## [Assignment]
Locate the line containing "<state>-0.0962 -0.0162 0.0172" in the material below; repeat it and every line after it, exactly as written.

BEGIN

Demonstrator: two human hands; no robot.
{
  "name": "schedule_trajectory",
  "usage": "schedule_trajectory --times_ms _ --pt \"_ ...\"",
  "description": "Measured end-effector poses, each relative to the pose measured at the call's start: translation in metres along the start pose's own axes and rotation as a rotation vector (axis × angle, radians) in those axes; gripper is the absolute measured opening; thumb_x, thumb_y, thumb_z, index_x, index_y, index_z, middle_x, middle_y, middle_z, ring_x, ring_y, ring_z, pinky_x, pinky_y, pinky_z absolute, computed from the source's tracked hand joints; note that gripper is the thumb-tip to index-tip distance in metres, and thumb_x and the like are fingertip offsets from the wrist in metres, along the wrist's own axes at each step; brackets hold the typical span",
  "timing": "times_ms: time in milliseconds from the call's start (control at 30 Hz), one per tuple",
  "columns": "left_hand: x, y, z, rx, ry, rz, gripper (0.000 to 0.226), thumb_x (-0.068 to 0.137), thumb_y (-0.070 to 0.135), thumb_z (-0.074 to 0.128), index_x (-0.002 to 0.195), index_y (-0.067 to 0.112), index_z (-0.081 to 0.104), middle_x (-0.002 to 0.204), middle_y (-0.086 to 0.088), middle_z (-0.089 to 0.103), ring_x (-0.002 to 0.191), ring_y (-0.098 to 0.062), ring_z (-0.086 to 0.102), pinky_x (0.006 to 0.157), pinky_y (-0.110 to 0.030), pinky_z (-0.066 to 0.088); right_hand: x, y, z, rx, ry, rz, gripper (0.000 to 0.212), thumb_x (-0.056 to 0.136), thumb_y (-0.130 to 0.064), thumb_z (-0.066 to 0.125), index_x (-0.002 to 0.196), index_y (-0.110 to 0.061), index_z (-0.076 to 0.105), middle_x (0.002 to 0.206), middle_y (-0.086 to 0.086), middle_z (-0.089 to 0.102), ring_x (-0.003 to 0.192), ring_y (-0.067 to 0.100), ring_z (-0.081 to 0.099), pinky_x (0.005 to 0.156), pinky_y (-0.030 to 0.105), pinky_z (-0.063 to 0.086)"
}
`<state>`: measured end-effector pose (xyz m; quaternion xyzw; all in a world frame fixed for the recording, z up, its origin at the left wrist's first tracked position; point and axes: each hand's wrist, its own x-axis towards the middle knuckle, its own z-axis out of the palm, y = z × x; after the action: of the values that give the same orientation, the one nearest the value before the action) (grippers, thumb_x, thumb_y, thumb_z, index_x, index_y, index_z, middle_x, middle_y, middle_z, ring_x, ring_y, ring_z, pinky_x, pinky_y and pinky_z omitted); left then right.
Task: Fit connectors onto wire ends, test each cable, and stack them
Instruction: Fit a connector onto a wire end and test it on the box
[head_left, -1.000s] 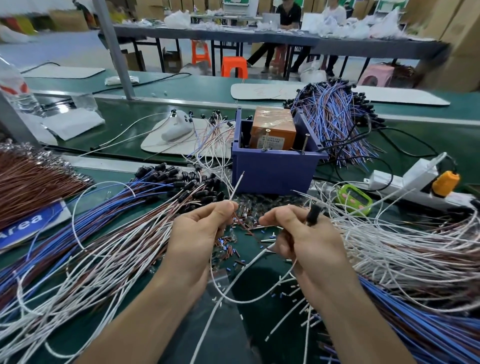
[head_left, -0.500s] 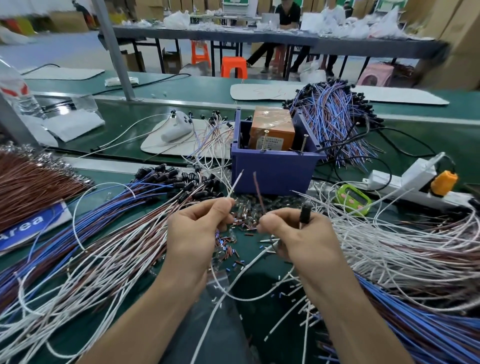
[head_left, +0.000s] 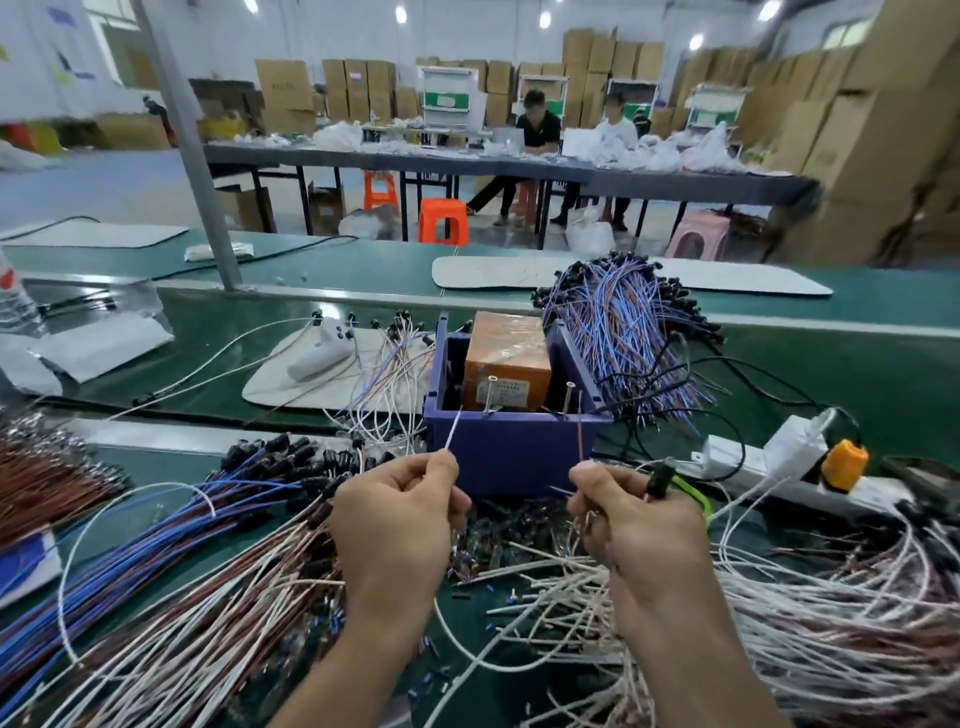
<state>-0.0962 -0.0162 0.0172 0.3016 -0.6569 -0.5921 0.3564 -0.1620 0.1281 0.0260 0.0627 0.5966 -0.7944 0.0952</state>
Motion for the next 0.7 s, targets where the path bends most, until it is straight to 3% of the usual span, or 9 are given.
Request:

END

## [Written response]
<state>-0.0962 -0.0162 0.0172 0.3016 -0.6569 -0.5921 0.3564 -0.1620 0.1281 0.0260 0.0627 0.5966 -0.7944 0.0952</state>
Motion for the next 0.7 s, targets where the path bends most, until it is straight to 3% of the usual span, or 9 are given.
Request:

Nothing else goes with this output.